====== Data listing ======
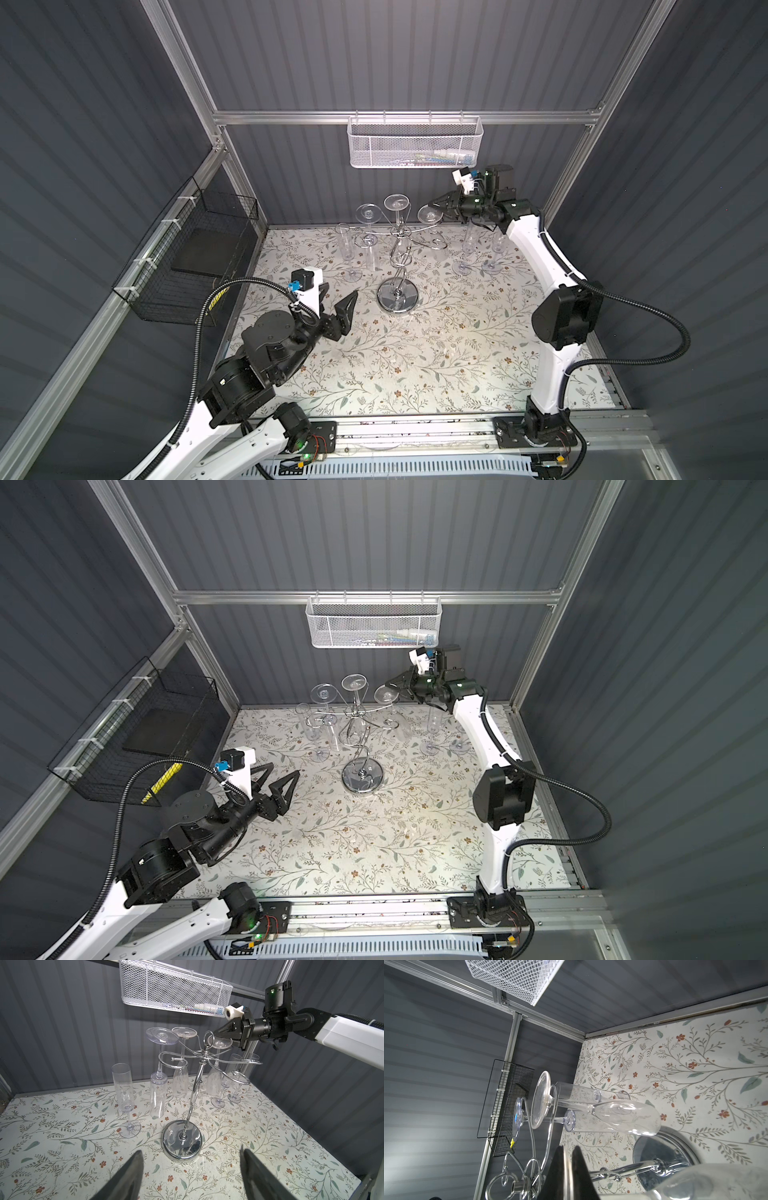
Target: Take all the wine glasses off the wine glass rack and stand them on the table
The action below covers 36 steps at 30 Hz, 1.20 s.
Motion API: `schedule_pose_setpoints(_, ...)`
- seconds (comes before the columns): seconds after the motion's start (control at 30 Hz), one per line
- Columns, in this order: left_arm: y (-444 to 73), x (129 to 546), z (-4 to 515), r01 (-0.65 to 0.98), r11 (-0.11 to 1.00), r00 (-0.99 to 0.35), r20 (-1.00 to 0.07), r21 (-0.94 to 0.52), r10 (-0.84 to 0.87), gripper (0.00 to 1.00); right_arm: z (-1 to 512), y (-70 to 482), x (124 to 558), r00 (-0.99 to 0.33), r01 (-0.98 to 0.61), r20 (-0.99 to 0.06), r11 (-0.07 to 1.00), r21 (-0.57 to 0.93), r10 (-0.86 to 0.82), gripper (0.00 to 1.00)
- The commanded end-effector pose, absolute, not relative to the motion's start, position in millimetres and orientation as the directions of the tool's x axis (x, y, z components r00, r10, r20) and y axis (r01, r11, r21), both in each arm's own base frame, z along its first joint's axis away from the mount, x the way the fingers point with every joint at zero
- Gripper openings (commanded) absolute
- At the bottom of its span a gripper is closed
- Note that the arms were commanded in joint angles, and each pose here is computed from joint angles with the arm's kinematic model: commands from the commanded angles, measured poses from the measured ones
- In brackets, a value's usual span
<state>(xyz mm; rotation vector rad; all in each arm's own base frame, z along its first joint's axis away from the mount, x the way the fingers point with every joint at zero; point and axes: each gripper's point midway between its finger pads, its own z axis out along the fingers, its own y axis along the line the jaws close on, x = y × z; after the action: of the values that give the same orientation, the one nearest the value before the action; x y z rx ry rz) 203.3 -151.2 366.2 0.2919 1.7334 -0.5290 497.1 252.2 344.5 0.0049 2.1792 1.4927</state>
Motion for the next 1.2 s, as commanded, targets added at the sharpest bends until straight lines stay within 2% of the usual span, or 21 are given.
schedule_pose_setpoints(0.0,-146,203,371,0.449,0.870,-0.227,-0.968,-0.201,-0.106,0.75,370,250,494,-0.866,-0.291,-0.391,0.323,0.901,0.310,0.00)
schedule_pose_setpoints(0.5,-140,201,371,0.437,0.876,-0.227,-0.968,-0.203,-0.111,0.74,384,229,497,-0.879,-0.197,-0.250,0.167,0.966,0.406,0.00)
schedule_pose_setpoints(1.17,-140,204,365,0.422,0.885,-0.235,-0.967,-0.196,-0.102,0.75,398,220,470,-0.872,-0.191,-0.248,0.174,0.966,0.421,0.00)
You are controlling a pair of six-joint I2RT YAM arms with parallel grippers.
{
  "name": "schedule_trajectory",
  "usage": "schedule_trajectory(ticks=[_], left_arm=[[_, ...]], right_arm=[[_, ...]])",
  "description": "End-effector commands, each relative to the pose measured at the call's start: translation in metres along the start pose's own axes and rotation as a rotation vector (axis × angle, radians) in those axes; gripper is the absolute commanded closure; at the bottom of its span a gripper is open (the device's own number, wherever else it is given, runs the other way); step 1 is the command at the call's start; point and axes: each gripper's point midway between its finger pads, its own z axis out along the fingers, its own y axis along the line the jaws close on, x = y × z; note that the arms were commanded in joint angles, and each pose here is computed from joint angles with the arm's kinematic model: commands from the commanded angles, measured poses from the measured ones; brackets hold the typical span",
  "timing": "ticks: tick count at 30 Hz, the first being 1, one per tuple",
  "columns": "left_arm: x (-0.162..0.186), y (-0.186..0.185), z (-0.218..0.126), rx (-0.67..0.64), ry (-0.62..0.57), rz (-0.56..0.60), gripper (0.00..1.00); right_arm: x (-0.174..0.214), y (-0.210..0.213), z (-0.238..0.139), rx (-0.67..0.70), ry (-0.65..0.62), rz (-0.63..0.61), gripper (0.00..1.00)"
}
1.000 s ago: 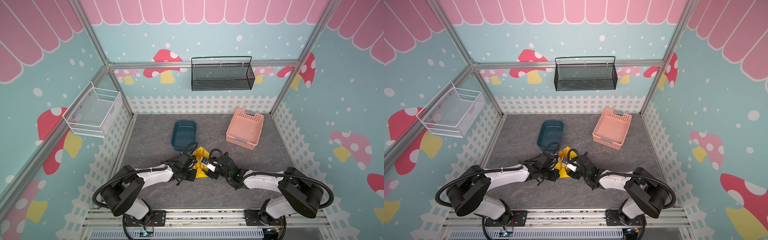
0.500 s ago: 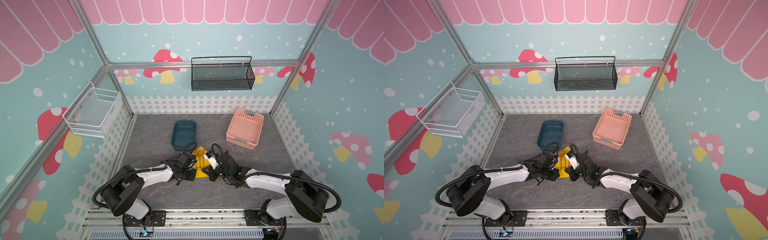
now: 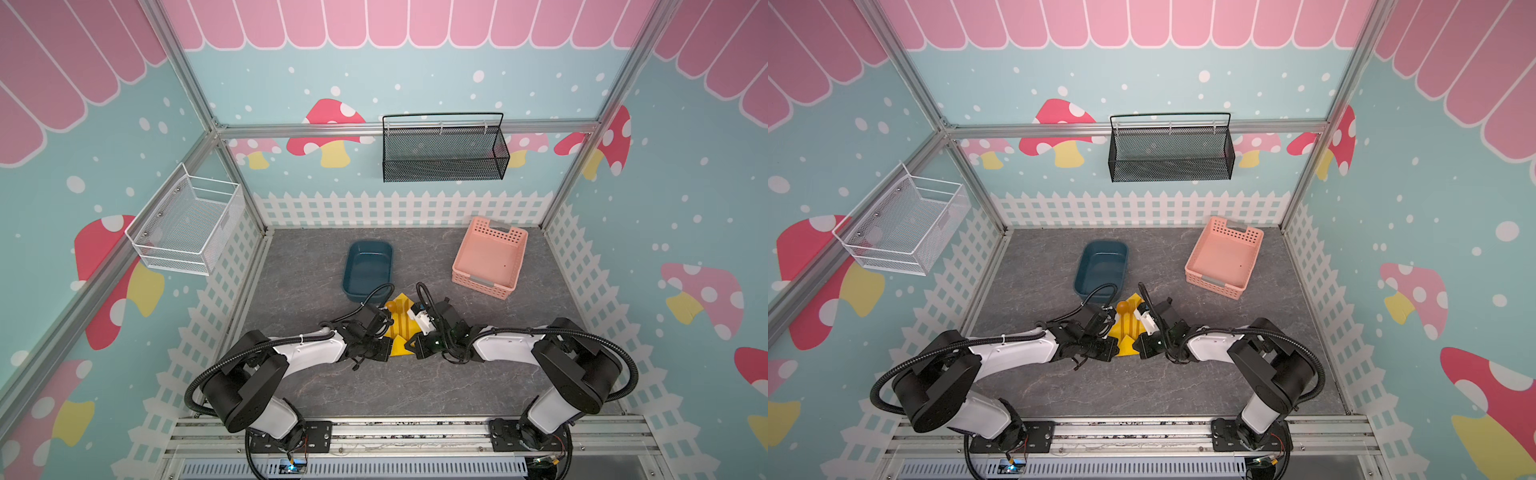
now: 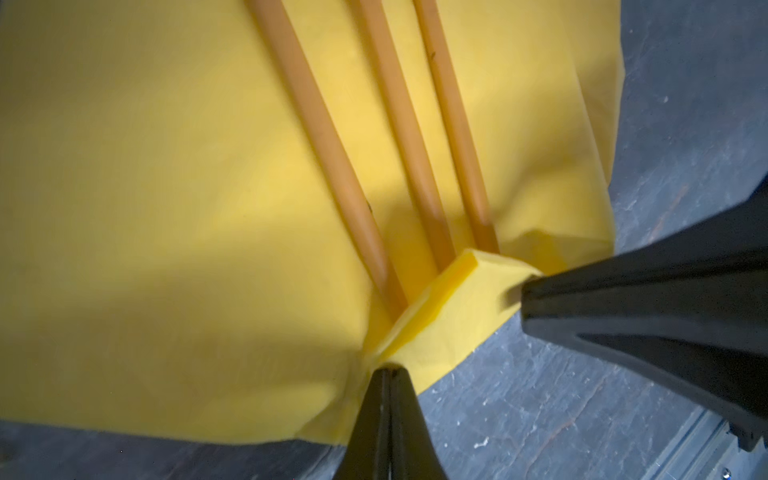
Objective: Place the utensils on the paper napkin and roll it up
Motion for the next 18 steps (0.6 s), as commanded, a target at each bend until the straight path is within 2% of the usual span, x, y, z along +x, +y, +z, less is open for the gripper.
schedule_trajectory(ticks=[1,18], left_arm=[[-0.007,-0.003,-0.001,0.016,-0.018,-0.017,0.94],[-0.008,-0.003,0.000,0.017,-0.015,-0.020,0.94]], right_arm=[[0.000,-0.007,0.002,0.011,0.013,0.053,0.97],[0.016,-0.029,0.001,0.077,0.066,0.115,0.96]])
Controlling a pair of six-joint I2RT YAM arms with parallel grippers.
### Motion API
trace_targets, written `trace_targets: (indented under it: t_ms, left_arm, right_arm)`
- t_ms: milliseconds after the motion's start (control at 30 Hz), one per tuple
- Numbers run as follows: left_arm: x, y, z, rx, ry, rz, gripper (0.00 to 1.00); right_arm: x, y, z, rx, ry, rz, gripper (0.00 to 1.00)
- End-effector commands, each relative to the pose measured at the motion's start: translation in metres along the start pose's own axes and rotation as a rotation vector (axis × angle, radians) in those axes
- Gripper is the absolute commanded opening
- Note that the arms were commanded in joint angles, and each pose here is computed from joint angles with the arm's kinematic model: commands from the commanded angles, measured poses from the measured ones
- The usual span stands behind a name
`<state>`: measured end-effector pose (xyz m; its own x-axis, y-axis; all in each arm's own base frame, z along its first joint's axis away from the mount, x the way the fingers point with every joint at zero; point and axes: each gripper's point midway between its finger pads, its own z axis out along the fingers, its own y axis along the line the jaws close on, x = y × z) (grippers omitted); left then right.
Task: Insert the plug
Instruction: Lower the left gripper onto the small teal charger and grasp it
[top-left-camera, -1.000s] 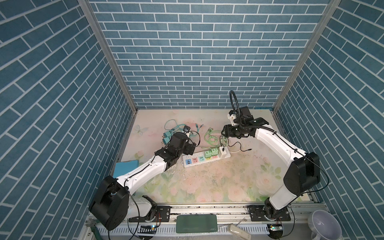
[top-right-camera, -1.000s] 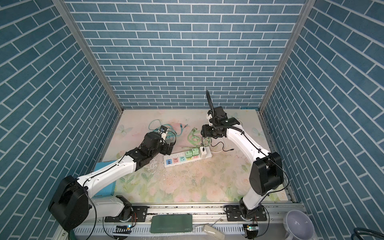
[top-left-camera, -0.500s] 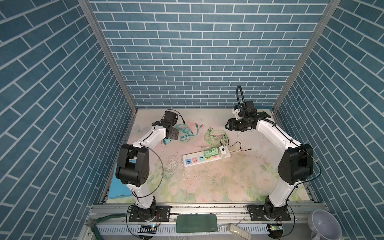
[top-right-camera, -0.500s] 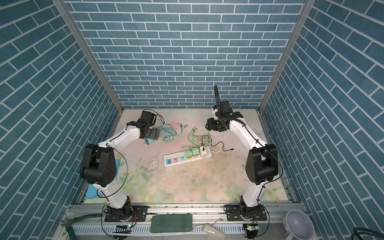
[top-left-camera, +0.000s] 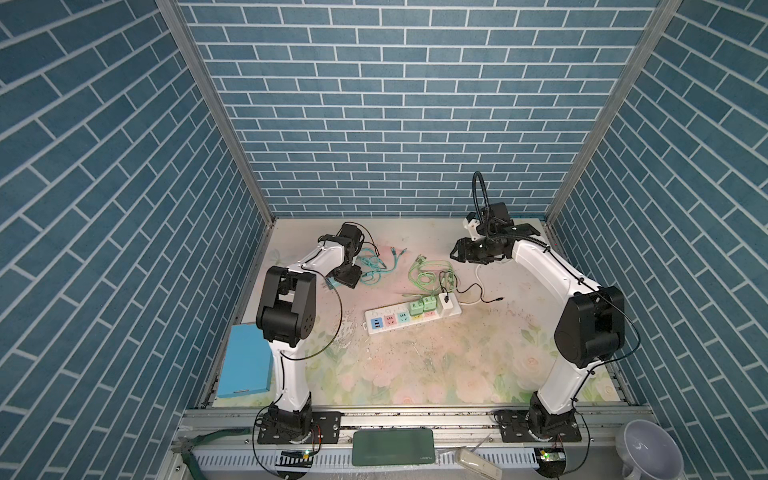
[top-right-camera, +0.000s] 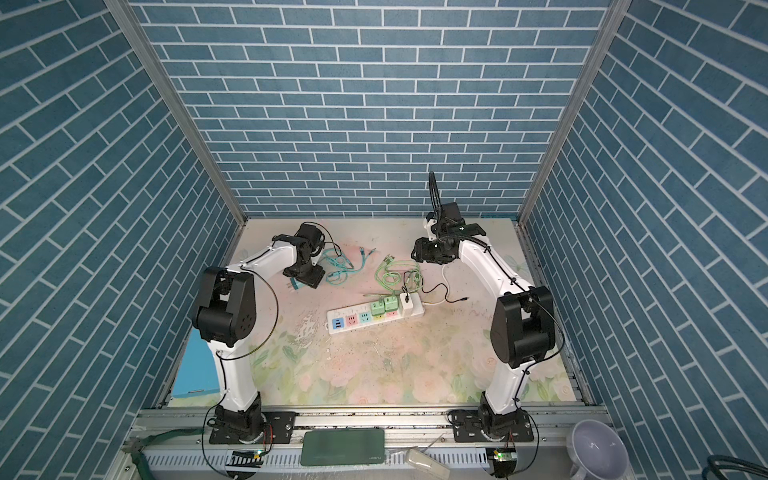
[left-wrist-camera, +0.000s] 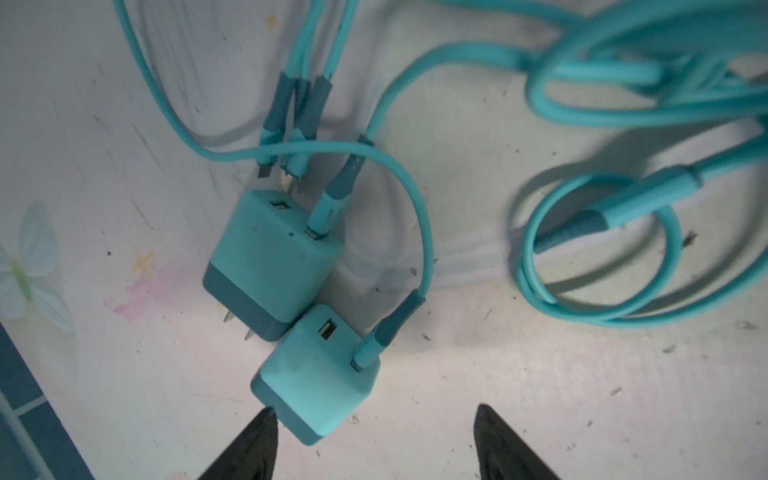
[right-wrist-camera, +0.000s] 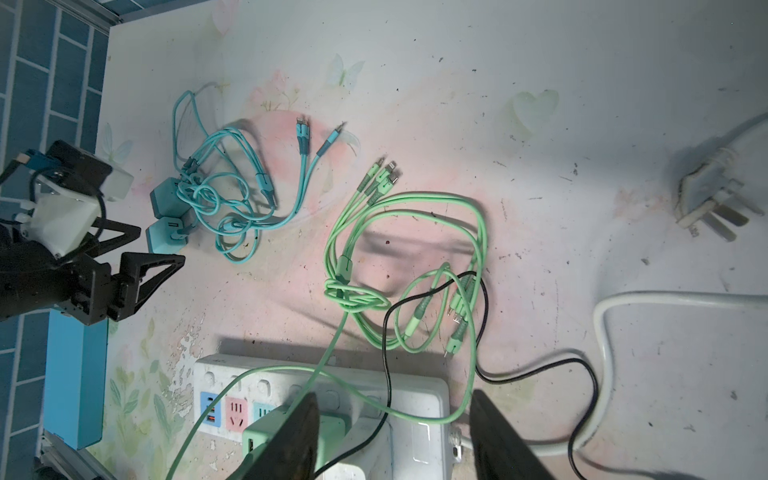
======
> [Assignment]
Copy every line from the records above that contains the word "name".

> [Response]
  "name": "schedule_trajectory",
- The usual span stands behind a name

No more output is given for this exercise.